§ **Task requirements**: Your response should consist of every line below, reproduced without alteration.

Records contained in a dataset
******************************

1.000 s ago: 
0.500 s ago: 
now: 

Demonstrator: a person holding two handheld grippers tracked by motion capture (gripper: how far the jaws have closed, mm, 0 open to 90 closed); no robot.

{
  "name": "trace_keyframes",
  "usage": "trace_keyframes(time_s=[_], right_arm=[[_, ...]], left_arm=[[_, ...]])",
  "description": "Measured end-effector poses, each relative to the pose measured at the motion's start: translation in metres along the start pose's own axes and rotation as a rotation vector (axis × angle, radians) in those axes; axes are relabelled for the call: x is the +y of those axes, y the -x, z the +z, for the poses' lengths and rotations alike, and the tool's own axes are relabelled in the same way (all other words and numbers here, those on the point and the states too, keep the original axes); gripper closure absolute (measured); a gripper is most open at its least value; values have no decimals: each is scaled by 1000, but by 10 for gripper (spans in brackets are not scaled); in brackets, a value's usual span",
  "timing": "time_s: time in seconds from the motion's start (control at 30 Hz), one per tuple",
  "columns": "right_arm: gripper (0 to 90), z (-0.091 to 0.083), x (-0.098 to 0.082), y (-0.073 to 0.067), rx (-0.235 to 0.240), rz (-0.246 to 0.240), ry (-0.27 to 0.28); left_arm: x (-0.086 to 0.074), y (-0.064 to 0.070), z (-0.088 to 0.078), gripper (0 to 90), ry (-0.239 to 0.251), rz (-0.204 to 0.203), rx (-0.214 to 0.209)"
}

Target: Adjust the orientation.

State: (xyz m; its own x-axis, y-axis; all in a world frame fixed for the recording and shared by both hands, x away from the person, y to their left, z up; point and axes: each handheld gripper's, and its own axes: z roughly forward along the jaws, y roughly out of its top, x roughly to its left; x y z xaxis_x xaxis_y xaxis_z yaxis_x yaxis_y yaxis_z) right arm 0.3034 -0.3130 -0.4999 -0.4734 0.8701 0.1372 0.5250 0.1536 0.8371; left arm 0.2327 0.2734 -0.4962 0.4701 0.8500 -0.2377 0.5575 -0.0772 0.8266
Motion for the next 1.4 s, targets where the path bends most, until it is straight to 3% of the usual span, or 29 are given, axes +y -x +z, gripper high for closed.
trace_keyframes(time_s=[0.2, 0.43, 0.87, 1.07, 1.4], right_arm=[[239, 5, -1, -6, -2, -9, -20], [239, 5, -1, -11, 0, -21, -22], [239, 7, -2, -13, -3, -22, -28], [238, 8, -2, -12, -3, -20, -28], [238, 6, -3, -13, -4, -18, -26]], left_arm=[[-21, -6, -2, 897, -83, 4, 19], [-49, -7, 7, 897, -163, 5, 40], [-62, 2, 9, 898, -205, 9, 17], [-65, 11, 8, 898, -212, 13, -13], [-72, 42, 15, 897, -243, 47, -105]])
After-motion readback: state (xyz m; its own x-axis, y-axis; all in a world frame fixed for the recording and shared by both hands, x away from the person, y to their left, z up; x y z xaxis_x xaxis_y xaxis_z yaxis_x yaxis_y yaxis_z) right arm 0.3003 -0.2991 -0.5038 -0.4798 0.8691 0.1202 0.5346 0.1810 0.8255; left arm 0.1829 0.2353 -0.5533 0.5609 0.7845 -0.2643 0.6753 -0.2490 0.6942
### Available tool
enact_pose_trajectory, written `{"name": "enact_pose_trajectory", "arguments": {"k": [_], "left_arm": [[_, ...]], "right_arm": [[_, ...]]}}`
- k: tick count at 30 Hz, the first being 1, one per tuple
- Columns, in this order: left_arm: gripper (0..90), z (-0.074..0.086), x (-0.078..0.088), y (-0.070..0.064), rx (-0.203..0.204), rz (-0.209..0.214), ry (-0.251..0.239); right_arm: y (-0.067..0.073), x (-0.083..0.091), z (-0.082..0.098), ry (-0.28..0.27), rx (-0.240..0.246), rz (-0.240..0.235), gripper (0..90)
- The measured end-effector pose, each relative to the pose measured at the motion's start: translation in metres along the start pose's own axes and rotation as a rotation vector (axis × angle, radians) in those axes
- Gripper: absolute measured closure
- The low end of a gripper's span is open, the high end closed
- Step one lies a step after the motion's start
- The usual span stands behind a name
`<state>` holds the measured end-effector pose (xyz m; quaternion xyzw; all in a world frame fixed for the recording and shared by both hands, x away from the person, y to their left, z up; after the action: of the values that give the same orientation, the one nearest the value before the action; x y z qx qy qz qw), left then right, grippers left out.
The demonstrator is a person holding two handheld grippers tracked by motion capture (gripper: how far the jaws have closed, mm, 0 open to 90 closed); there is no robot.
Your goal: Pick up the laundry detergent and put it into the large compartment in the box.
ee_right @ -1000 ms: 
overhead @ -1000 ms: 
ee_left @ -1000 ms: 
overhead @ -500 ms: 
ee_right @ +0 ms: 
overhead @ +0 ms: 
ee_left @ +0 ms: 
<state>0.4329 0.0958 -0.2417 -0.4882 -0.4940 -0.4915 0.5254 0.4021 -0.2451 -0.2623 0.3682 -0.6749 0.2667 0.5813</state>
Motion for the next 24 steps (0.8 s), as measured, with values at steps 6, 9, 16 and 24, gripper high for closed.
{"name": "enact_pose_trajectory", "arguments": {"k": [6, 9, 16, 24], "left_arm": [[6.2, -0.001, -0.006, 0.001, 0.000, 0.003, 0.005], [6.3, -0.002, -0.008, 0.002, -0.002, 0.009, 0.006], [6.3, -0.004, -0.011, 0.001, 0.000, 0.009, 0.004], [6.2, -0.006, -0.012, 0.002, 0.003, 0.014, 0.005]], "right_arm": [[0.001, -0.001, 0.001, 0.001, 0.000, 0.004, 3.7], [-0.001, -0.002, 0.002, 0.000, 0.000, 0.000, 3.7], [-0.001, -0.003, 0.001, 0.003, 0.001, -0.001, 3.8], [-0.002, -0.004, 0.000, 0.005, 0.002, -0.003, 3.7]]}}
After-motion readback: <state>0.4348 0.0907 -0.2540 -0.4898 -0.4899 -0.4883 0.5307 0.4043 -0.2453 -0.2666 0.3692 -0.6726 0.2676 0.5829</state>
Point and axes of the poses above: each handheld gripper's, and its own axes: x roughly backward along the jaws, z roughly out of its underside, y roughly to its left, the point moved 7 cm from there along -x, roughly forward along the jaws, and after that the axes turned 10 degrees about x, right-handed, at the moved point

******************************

§ **Exercise solution**:
1.000 s ago: 
0.500 s ago: 
now: 

Demonstrator: a person holding two handheld grippers tracked by motion capture (gripper: how far the jaws have closed, mm, 0 open to 90 closed); no robot.

{
  "name": "trace_keyframes",
  "usage": "trace_keyframes(time_s=[_], right_arm=[[_, ...]], left_arm=[[_, ...]])",
  "description": "Measured end-effector poses, each relative to the pose measured at the motion's start: translation in metres along the start pose's own axes and rotation as a rotation vector (axis × angle, radians) in those axes; axes are relabelled for the call: x is the +y of those axes, y the -x, z the +z, for the poses' lengths and rotations alike, and the tool's own axes are relabelled in the same way (all other words and numbers here, those on the point and the states too, keep the original axes); gripper closure absolute (measured); a gripper is most open at its least value; values have no decimals: each is scaled by 1000, but by 10 for gripper (spans in brackets are not scaled); in brackets, a value's usual span",
  "timing": "time_s: time in seconds from the motion's start (control at 30 Hz), one per tuple",
  "columns": "right_arm: gripper (0 to 90), z (-0.091 to 0.083), x (-0.098 to 0.082), y (-0.073 to 0.067), rx (-0.235 to 0.240), rz (-0.246 to 0.240), ry (-0.27 to 0.28); left_arm: x (-0.086 to 0.074), y (-0.064 to 0.070), z (-0.088 to 0.078), gripper (0 to 90), ry (-0.239 to 0.251), rz (-0.204 to 0.203), rx (-0.214 to 0.209)"
}

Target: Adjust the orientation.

State: (xyz m; its own x-axis, y-axis; all in a world frame fixed for the recording and shared by both hands, x away from the person, y to their left, z up; point and axes: each handheld gripper's, and its own axes: z roughly forward along the jaws, y roughly out of its top, x roughly to its left; x y z xaxis_x xaxis_y xaxis_z yaxis_x yaxis_y yaxis_z) right arm 0.3034 -0.3130 -0.4999 -0.4734 0.8701 0.1372 0.5250 0.1536 0.8371; left arm 0.2327 0.2734 -0.4962 0.4701 0.8500 -0.2377 0.5575 -0.0772 0.8266
Motion for the next 1.4 s, targets where the path bends most, until it is straight to 3% of the usual span, or 29 are given, axes +y -x +z, gripper high for closed.
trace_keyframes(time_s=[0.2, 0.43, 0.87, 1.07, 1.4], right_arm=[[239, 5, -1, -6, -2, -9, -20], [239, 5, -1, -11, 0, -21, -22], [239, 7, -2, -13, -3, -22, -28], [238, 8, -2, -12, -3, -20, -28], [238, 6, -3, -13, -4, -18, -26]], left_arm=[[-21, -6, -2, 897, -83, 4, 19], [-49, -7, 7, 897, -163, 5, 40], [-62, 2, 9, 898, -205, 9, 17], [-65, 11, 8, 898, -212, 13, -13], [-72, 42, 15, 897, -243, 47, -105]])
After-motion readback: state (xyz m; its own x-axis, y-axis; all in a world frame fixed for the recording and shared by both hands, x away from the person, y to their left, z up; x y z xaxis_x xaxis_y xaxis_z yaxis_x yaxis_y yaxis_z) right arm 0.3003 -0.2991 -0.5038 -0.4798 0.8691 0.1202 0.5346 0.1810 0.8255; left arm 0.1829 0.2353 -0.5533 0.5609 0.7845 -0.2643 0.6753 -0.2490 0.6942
### Available tool
enact_pose_trajectory, written `{"name": "enact_pose_trajectory", "arguments": {"k": [_], "left_arm": [[_, ...]], "right_arm": [[_, ...]]}}`
- k: tick count at 30 Hz, the first being 1, one per tuple
- Columns, in this order: left_arm: gripper (0..90), z (-0.074..0.086), x (-0.078..0.088), y (-0.070..0.064), rx (-0.203..0.204), rz (-0.209..0.214), ry (-0.251..0.239); right_arm: y (-0.067..0.073), x (-0.083..0.091), z (-0.082..0.098), ry (-0.28..0.27), rx (-0.240..0.246), rz (-0.240..0.235), gripper (0..90)
- The measured end-effector pose, each relative to the pose measured at the motion's start: translation in metres along the start pose's own axes and rotation as a rotation vector (axis × angle, radians) in those axes
- Gripper: absolute measured closure
- The low end of a gripper's span is open, the high end closed
- Step one lies a step after the motion's start
- The usual span stands behind a name
`<state>` holds the measured end-effector pose (xyz m; quaternion xyzw; all in a world frame fixed for the recording and shared by both hands, x away from the person, y to their left, z up; after the action: of the values that give the same orientation, the one nearest the value before the action; x y z qx qy qz qw), left then right, grippers left out.
The demonstrator is a person holding two handheld grippers tracked by motion capture (gripper: how far the jaws have closed, mm, 0 open to 90 closed); there is no robot.
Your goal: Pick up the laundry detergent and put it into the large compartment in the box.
ee_right @ -1000 ms: 
overhead @ -1000 ms: 
ee_left @ -1000 ms: 
overhead @ -500 ms: 
ee_right @ +0 ms: 
overhead @ +0 ms: 
ee_left @ +0 ms: 
<state>0.4329 0.0958 -0.2417 -0.4882 -0.4940 -0.4915 0.5254 0.4021 -0.2451 -0.2623 0.3682 -0.6749 0.2667 0.5813</state>
Motion for the next 24 steps (0.8 s), as measured, with values at steps 6, 9, 16 and 24, gripper high for closed.
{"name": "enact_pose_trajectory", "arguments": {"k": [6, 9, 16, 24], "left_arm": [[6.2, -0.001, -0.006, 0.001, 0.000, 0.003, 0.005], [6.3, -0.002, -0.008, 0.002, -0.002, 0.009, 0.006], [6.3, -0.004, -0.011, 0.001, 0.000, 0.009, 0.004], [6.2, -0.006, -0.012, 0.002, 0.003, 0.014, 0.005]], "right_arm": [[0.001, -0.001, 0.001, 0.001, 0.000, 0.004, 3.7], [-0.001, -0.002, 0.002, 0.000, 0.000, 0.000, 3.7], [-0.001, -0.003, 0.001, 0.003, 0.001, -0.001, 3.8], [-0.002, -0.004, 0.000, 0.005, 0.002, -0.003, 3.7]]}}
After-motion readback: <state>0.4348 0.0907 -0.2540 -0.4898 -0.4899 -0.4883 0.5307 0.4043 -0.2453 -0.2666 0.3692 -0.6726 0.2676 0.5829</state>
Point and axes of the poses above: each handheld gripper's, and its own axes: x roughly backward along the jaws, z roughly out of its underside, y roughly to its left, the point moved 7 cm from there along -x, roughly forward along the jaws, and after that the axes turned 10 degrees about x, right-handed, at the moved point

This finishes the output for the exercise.